Depressive symptoms are an important correlate of health care use and subjective unmet need. Surprisingly, self-rated health is related to only health care use and not to perceiving a need for care without seeking it. This finding, together with the finding that differences in subjective unmet need between divorced singles and their married counterparts remain after controlling for need for care, shows that the indicator of perceived unmet need captures a need for care as perceived by the respondent that is not related to need indicators such as depressive symptoms and self-rated health. It has been shown that although lay people are well able to estimate their health status [72
], their assessment of their own need for care differs significantly from assessments based on standardized diagnostic scales [73
]. Hence, we argue that it is important to combine both research strategies. Using the subjective approach, we can identify those who perceive a need but do not seek this care. Furthermore, it is important to determine which individuals recognize a need for professional care but fail to seek it, and to examine why they do not seek this care. Research based on the need-adjusted approach helps to identify which groups health care underrepresents.
We find that those who have had non-frequent contact with a health care provider are the most likely to report a need for care without seeking this care. This is of interest because it challenges the assumption of research based on need-adjusted measures of health care use that the needs of people receiving professional health care are being met, and it raises questions about how these high rates of subjective unmet need among health care users can be explained. At a time when concern about cost-effectiveness in health care is increasing, it is important to determine who these people are that so often perceive a need for care without seeking it, and why they fail to do so. A study based on the ESEMeD (European Study on the Epidemiology of Mental Disorders) data has shown that 19% of current and 30% of former mental health care users think that professional help is as bad, or worse, than no help [52
]. One possible explanation for the higher rates of subjective unmet need among non-frequent health care users therefore might be that they are not satisfied with the care received. This dissatisfaction might also be the reason why these non-frequent health care users did not seek professional help more frequently.

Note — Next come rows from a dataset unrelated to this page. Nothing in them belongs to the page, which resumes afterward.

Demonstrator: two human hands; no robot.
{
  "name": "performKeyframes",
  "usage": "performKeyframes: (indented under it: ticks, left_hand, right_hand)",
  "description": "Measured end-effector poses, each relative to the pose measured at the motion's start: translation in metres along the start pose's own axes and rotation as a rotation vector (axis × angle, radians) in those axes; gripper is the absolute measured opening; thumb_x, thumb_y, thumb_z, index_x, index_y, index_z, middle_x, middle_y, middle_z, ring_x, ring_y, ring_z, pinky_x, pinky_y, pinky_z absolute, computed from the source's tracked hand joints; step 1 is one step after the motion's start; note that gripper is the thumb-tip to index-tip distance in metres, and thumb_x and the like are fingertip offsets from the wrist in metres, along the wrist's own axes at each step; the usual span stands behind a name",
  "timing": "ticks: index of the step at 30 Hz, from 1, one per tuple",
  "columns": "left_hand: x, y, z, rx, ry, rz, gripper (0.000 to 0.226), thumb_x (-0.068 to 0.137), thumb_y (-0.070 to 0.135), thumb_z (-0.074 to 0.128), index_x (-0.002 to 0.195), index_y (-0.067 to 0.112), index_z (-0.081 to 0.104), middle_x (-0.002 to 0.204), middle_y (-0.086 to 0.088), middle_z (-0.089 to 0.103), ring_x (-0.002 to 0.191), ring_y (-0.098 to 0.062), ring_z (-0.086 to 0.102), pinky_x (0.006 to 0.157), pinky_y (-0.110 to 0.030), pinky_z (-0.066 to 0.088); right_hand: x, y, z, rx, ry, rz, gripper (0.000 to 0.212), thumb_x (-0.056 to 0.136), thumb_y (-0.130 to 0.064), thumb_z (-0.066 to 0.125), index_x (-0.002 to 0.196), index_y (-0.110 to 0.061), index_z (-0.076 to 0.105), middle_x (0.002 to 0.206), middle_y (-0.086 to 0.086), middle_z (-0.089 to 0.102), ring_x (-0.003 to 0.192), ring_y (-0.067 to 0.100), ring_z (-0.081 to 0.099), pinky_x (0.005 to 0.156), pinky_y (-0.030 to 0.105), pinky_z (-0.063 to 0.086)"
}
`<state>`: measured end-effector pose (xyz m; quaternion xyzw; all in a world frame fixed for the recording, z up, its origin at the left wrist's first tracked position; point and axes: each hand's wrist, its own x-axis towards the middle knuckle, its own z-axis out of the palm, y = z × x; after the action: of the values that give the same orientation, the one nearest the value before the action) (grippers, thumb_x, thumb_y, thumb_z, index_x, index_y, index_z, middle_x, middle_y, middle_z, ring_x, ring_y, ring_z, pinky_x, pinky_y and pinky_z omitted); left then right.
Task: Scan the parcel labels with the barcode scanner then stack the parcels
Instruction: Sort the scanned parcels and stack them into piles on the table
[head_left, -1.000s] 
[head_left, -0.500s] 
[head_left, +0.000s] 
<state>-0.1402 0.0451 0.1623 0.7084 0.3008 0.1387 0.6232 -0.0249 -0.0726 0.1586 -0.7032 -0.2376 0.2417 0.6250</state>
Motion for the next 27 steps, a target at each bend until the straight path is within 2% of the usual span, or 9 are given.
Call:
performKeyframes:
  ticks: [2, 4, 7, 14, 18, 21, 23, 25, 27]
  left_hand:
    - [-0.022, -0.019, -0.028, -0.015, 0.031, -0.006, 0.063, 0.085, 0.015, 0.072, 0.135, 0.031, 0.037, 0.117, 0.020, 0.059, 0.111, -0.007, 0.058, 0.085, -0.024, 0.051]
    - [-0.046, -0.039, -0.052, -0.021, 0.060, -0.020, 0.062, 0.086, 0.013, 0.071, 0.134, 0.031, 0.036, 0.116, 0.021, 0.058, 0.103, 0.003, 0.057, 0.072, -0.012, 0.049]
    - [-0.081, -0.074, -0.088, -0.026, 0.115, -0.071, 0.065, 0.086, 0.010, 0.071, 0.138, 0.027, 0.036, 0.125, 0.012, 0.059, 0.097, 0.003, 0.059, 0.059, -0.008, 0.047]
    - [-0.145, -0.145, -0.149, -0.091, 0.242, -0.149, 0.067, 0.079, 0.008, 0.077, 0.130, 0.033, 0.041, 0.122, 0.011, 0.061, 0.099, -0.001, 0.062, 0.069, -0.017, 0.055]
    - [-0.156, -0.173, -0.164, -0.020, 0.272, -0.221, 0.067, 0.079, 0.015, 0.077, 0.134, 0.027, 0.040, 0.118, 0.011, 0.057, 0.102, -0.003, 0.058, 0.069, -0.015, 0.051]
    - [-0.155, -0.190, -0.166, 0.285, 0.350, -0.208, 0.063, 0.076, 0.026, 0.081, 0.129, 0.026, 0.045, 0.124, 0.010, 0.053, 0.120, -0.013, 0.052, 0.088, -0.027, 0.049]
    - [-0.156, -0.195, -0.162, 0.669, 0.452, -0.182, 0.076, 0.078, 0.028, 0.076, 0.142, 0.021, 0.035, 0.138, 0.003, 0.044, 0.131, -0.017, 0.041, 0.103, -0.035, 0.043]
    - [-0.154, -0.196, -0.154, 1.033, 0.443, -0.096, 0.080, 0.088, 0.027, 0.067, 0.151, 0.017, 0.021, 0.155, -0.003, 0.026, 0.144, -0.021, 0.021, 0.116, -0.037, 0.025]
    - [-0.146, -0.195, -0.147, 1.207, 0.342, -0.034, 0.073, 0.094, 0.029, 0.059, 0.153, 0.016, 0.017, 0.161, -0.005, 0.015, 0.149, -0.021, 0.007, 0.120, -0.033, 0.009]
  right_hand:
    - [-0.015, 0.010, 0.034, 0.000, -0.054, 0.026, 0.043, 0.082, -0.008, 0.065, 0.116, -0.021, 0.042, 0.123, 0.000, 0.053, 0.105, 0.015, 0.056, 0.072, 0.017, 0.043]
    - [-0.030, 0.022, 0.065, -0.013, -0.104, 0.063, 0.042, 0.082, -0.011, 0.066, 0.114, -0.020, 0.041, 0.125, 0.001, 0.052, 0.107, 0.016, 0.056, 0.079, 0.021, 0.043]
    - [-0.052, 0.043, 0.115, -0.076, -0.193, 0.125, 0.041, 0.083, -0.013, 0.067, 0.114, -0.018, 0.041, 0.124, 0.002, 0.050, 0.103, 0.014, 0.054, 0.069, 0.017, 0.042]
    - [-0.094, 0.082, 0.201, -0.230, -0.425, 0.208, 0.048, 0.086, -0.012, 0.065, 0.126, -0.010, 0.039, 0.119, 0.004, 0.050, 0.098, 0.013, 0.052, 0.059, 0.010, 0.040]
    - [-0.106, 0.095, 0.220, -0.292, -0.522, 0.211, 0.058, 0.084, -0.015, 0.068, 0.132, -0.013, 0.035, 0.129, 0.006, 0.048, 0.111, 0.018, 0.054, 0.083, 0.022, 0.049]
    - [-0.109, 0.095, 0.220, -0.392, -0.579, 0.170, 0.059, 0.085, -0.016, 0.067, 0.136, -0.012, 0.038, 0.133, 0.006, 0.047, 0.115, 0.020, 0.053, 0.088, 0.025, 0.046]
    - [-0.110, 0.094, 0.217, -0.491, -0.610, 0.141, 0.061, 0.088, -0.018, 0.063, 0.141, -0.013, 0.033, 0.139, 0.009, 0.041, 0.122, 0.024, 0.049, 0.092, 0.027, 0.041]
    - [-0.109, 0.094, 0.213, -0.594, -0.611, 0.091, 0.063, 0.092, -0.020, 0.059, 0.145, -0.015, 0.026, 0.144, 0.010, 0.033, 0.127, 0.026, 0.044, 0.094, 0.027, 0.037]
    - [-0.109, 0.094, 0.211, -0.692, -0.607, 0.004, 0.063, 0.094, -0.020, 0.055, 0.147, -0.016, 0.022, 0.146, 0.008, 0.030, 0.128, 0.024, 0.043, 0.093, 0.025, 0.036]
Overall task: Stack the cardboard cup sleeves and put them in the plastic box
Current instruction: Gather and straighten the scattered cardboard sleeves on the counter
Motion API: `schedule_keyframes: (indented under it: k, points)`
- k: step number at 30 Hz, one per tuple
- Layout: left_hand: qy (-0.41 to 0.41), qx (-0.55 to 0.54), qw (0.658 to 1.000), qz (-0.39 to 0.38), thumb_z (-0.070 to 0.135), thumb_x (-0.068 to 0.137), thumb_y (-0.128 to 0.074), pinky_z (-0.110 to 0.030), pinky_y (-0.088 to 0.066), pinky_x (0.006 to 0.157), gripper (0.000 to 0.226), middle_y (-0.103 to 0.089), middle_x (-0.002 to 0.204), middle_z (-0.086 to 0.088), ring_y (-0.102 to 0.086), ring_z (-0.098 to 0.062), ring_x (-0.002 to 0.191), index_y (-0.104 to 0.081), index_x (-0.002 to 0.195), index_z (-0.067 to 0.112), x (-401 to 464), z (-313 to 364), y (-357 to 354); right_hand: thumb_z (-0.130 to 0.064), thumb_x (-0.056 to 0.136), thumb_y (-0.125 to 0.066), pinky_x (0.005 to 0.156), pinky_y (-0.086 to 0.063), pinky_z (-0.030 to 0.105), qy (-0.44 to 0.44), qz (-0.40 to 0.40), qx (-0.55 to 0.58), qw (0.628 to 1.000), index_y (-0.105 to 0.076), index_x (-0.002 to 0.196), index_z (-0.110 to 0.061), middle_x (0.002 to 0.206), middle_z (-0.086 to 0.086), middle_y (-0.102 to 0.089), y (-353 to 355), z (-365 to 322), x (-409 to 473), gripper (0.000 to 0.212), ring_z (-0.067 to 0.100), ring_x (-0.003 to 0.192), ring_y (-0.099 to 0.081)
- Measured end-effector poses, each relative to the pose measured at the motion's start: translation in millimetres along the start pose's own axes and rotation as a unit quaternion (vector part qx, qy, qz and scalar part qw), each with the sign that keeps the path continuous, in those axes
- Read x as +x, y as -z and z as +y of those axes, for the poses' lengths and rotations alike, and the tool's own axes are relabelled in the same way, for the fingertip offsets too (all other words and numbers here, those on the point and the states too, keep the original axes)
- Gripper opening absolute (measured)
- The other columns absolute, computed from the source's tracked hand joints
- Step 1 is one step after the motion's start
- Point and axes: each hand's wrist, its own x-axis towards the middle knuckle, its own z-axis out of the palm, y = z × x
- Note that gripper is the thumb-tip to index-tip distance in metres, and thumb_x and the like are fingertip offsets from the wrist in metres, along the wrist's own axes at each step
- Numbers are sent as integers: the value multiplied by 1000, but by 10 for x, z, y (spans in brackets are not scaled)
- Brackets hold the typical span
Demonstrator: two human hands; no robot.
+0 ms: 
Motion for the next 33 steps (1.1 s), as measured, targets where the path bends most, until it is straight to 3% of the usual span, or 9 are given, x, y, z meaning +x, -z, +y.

We find no apparent effect of income. Nevertheless, we cannot conclude that there are no financial barriers to health care in Flanders, because we did not make a distinction between specialized and non-specialized care. Research has indicated that the poor are more likely to consult non-specialized care providers such as a GP, while those who are financially better off consume more specialized care.
Concerning social support, we find that people who can count on numerous friends and relatives are more likely to contact a health care provider. This finding is in line with the crowding-in hypothesis: Intimates help a person gain insight into personal and emotional problems and encourage a person to seek professional help [19
]. But among women we find that those who can count on numerous intimates are also more likely to perceive a need for care without seeking it. This finding is concordant with the crowding-out hypothesis, as it indicates that women who rely strongly on social networks when they need someone to talk to are more reluctant to seek professional care when perceiving a need. Hence, there are indications that both a crowding-in and a crowding-out process are at work among women.